[Freeipa-devel] [PATCH] 1079 address CA subsystem renewal issues

Petr Viktorin pviktori at redhat.com
Tue Jan 15 14:41:06 UTC 2013


On 01/14/2013 10:56 PM, Rob Crittenden wrote:
> Petr Viktorin wrote:
>> On 01/12/2013 12:49 AM, Rob Crittenden wrote:
>>> Rob Crittenden wrote:
>>>> Petr Viktorin wrote:
>>>>> On 01/07/2013 05:42 PM, Rob Crittenden wrote:
>>>>>> Petr Viktorin wrote:
>>>>>>> On 01/07/2013 03:09 PM, Rob Crittenden wrote:
>>>>>>>> Petr Viktorin wrote:
>>>>> [...]
>>>>>>>>>
>>>>>>>>> Works for me, but I have some questions (this is an area I know
>>>>>>>>> little
>>>>>>>>> about).
>>>>>>>>>
>>>>>>>>> Can we be 100% sure these certs are always renewed together?
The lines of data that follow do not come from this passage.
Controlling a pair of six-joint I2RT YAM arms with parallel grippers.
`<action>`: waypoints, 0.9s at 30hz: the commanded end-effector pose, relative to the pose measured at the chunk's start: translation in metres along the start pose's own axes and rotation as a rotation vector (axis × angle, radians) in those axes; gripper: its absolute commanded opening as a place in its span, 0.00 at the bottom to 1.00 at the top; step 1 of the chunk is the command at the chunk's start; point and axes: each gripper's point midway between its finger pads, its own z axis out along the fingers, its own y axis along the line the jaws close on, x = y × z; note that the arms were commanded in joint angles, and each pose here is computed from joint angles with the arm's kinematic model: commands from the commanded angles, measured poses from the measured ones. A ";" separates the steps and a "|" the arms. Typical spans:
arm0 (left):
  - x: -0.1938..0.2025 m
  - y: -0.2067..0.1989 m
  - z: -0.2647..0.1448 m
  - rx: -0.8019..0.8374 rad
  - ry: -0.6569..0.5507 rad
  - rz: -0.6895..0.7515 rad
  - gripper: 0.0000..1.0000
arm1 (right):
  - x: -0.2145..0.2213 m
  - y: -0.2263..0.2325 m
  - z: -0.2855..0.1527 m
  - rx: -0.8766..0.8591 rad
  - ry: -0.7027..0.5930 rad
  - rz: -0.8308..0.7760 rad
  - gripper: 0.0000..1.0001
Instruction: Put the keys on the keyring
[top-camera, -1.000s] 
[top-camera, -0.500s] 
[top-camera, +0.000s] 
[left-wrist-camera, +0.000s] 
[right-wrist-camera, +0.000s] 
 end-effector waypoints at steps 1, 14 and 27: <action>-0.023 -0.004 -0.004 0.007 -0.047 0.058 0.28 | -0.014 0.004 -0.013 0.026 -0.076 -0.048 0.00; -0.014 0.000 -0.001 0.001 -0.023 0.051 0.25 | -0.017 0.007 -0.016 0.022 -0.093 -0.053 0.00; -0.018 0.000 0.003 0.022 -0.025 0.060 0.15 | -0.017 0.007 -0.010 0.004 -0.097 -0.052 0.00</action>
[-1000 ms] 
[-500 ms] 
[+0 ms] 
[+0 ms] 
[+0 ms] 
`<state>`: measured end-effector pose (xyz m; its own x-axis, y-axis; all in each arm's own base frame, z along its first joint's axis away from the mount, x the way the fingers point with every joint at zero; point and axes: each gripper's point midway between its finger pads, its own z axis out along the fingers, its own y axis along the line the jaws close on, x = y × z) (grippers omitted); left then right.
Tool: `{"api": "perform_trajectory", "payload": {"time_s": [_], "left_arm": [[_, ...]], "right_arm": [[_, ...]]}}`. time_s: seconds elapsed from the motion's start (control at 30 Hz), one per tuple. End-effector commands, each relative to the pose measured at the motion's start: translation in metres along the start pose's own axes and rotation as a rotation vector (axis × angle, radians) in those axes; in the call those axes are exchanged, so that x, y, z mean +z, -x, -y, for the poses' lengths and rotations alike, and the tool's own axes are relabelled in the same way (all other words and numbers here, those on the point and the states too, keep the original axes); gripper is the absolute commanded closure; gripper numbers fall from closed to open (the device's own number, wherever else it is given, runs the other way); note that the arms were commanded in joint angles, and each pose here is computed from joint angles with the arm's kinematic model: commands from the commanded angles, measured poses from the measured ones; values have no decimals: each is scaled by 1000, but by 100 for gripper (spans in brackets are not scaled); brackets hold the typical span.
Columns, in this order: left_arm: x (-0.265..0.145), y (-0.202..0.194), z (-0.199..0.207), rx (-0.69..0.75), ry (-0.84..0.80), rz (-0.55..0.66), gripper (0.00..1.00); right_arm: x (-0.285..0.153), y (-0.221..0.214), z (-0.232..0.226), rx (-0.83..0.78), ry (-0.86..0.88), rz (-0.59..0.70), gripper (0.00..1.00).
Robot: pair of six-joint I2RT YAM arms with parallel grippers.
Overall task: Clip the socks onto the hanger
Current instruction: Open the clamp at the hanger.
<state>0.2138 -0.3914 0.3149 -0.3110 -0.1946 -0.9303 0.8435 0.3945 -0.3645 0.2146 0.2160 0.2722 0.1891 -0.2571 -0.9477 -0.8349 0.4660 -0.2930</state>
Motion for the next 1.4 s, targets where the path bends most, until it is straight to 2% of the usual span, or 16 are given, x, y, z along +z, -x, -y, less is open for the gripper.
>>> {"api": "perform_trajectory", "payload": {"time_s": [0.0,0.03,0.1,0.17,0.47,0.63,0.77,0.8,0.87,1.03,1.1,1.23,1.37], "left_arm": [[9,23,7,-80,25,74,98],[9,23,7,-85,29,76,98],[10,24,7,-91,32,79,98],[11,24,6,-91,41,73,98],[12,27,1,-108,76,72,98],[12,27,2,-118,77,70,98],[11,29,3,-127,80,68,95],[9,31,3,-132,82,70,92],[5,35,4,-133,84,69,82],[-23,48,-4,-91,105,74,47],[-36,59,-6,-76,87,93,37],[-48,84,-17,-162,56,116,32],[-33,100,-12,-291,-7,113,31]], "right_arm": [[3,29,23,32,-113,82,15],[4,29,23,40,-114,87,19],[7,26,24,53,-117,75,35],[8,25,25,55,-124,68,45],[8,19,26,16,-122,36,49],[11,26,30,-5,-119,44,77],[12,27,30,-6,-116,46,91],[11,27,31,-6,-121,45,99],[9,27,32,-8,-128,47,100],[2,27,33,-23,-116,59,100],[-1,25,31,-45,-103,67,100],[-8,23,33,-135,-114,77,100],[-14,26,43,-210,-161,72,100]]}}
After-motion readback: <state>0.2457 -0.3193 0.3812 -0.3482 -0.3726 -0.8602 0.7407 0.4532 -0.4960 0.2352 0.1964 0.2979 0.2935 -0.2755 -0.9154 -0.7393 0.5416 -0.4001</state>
Is
>>>>>>>>> certmonger the only possible mechanism to update them?
>>>>>>>>
>>>>>>>> You raise a good point. If though some mechanism someone replaces
>>>>>>>> one of
>>>>>>>> these certs it will cause the script to fail. Some notification of
>>>>>>>> this
>>>>>>>> failure will be logged though, and of course, the certs won't be
>>>>>>>> renewed.
>>>>>>>>
>>>>>>>> One could conceivably manually renew one of these certificates.
>>>>>>>> It is
>>>>>>>> probably a very remote possibility but it is non-zero.
>>>>>>>>
>>>>>>>>> Can we be sure certmonger always does the updates in parallel?
>>>>>>>>> If it
>>>>>>>>> managed to update the audit cert before starting on the others,
>>>>>>>>> we'd
>>>>>>>>> get
>>>>>>>>> no CA restart for the others.
>>>>>>>>
>>>>>>>> These all get issued at the same time so should expire at the same
>>>>>>>> time
>>>>>>>> as well (see problem above). The script will hang around for 10
>>>>>>>> minutes
>>>>>>>> waiting for the renewal to complete, then give up.
>>>>>>>
>>>>>>> The certs might take different amounts of time to update, right?
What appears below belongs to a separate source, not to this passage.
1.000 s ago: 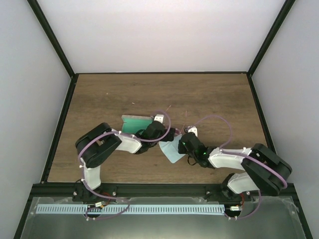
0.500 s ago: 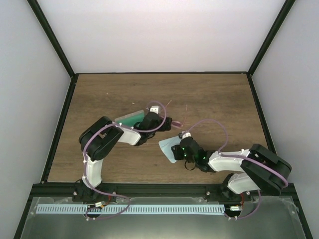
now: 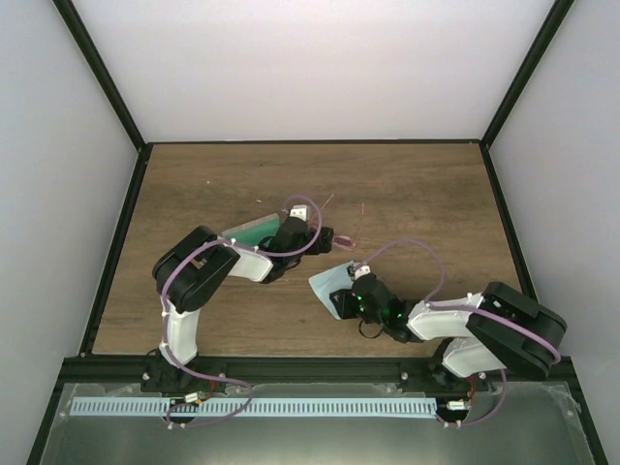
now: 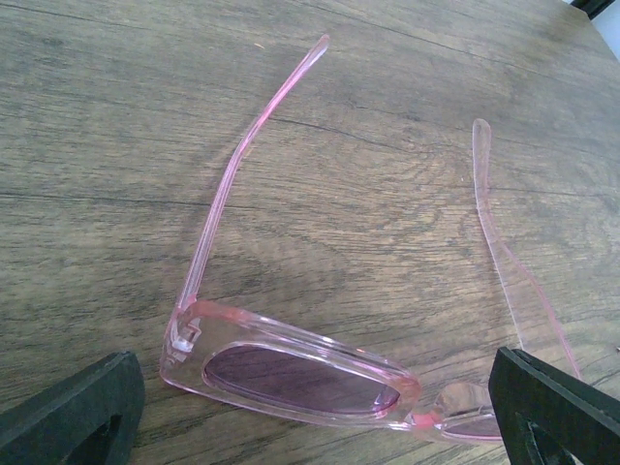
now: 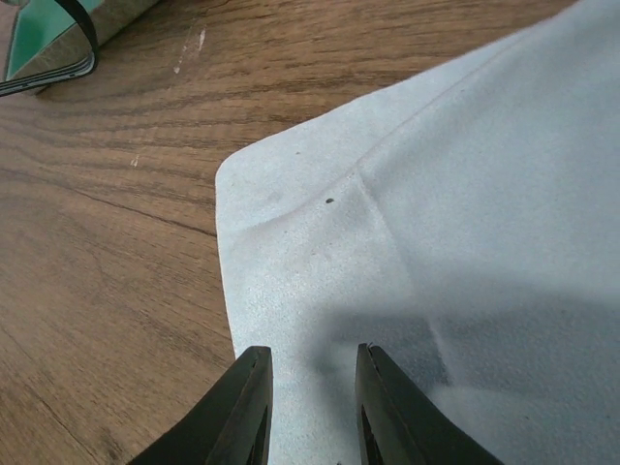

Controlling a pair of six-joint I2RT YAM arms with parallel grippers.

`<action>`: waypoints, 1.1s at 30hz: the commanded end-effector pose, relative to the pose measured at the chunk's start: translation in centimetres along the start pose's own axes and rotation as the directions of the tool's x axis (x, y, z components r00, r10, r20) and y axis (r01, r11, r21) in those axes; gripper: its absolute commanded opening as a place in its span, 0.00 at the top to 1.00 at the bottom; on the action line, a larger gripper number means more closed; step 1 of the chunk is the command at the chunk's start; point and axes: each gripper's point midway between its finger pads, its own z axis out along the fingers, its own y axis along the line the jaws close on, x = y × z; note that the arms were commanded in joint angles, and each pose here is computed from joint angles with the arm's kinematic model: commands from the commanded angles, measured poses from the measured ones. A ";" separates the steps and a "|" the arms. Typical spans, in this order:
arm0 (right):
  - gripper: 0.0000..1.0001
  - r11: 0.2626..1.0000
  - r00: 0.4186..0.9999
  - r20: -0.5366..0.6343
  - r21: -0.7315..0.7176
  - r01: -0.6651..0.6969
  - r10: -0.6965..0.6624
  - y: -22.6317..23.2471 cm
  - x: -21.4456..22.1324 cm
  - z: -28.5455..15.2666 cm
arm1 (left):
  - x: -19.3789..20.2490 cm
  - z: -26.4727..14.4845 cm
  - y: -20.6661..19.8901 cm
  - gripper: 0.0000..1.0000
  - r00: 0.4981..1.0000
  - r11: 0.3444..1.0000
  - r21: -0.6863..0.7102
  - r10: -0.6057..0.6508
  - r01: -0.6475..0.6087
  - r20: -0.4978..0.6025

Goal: Organize the sunglasses
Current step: Adjust the glasses cleaning cloth at the center of the board.

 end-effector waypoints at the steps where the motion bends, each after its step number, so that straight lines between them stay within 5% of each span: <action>1: 0.74 0.992 0.998 -0.058 0.123 -0.015 0.023 -3.1 2.2 -0.8 | 1.0 -0.5 0.9 0.00 0.999 1.000 -0.018 -0.006 0.005 -0.035; 10: 0.70 0.947 0.996 -0.005 0.310 -0.087 0.093 -6.8 1.6 -3.1 | 1.4 -0.7 0.3 0.00 0.999 1.000 0.017 -0.013 0.014 -0.052; 15: 0.69 0.954 0.995 0.039 0.280 -0.104 0.096 -6.3 0.3 -3.7 | 2.0 -0.9 -0.2 0.00 0.998 0.999 0.053 -0.004 0.007 -0.069; 23: 0.66 0.962 0.959 0.267 0.226 -0.154 0.091 -5.3 -4.3 -8.4 | 1.8 -3.6 -4.5 0.29 0.993 0.992 0.054 0.114 -0.112 -0.030; 33: 0.60 0.963 0.899 0.422 0.172 -0.209 0.120 -5.5 -6.8 -12.4 | 5.7 -3.3 -10.5 0.30 0.977 0.950 0.306 0.117 -0.058 -0.178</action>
>>>>>>> Eventually, the expirations could go out of sync enough for it to
>>>>>>> matter.
>>>>>>> AFAICS, without proper locking we still get a race condition when
>>>>>>> the
>>>>>>> other certs start being renewed some time (much less than 10 min)
>>>>>>> after
>>>>>>> the audit one:
>>>>>>>
>>>>>>> (time axis goes down)
>>>>>>>
>>>>>>>          audit cert                  other cert
>>>>>>>          ----------                  ----------
>>>>>>>      certmonger does renew                .
>>>>>>>    post-renew script starts               .
>>>>>>>   check state of other certs: OK          .
>>>>>>>              .                   certmonger starts renew
>>>>>>>   certutil modifies NSS DB  +  certmonger modifies NSS DB  == boom!
>>>>>>
>>>>>> This can't happen because we count the # of expected certs and wait
>>>>>> until all are in MONITORING before continuing.
>>>>>
>>>>> The problem is that they're also in MONITORING before the whole
>>>>> renewal
>>>>> starts. If the script happens to check just before the state changes
>>>>> from MONITORING to GENERATING_CSR or whatever, we can get corruption.
>>>>>
>>>>>> The worse that would
>>>>>> happen is the trust wouldn't be set on the audit cert and dogtag
>>>>>> wouldn't be restarted.
>>>>>>
>>>>>>>
>>>>>>>
>>>>>>>> The state the system would be in is this:
>>>>>>>>
>>>>>>>> - audit cert trust not updated, so next restart of CA will fail
>>>>>>>> - CA is not restarted so will not use updated certificates
>>>>>>>>
>>>>>>>>> And anyway, why does certmonger do renewals in parallel? It seems
>>>>>>>>> that
>>>>>>>>> if it did one at a time, always waiting until the post-renew
>>>>>>>>> script is
>>>>>>>>> done, this patch wouldn't be necessary.
>>>>>>>>>
>>>>>>>>
>>>>>>>>  From what Nalin told me certmonger has some coarse locking such
>>>>>>>> that
>>>>>>>> renewals in a the same NSS database are serialized. As you point
>>>>>>>> out, it
>>>>>>>> would be nice to extend this locking to the post renewal
>>>>>>>> scripts. We
>>>>>>>> can
>>>>>>>> ask Nalin about it. That would fix the potential corruption issue.
>>>>>>>> It is
>>>>>>>> still much nicer to not have to restart dogtag 4 times.
>>>>>>>>
>>>>>>>
>>>>>>> Well, three extra restarts every few years seems like a small
>>>>>>> price to
>>>>>>> pay for robustness.
>>>>>>
>>>>>> It is a bit of a problem though because the certs all renew within
>>>>>> seconds so end up fighting over who is restarting dogtag. This can
>>>>>> cause
>>>>>> some renewals go into a failure state to be retried later. This is
>>>>>> fine
>>>>>> functionally but makes QE a bit of a pain. You then have to make sure
>>>>>> that renewal is basically done, then restart certmonger and check
>>>>>> everything again, over and over until all the certs are renewed.
>>>>>> This is
>>>>>> difficult to automate.
>>>>>
>>>>> So we need to extend the certmonger lock, and wait until Dogtag is
>>>>> back
>>>>> up before exiting the script. That way it'd still take longer than 1
>>>>> restart, but all the renews should succeed.
>>>>>
>>>>
>>>> Right, but older dogtag versions don't have the handy servlet to tell
>>>> that the service is actually up and responding. So it is difficult to
>>>> tell from tomcat alone whether the CA is actually up and handling
>>>> requests.
>>>>
>>>
>>> Revised patch that takes advantage of new version of certmonger.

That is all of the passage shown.